TASK TO COMPLETE: Please say how many lines in the material include the string "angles", and nothing else.

DATA BLOCK:

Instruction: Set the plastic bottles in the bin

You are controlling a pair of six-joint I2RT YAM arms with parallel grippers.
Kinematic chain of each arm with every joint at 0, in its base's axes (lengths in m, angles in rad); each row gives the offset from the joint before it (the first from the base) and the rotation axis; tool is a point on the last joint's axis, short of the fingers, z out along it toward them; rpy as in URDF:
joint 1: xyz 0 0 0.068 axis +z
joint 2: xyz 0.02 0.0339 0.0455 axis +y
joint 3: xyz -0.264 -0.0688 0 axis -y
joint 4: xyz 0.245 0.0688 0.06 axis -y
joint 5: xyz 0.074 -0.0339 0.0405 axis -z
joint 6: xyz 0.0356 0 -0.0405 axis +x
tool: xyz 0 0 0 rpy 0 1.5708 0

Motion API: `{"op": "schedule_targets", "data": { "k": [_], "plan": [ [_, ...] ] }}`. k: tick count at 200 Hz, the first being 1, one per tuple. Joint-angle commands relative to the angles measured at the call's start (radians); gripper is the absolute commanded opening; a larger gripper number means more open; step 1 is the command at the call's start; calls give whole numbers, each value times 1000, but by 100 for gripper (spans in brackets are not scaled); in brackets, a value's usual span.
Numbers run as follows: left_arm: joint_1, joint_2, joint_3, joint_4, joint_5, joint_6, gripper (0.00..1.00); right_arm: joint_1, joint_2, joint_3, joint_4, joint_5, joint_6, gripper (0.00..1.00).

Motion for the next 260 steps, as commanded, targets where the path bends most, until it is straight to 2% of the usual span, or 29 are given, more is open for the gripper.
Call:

FINISHED TASK: 2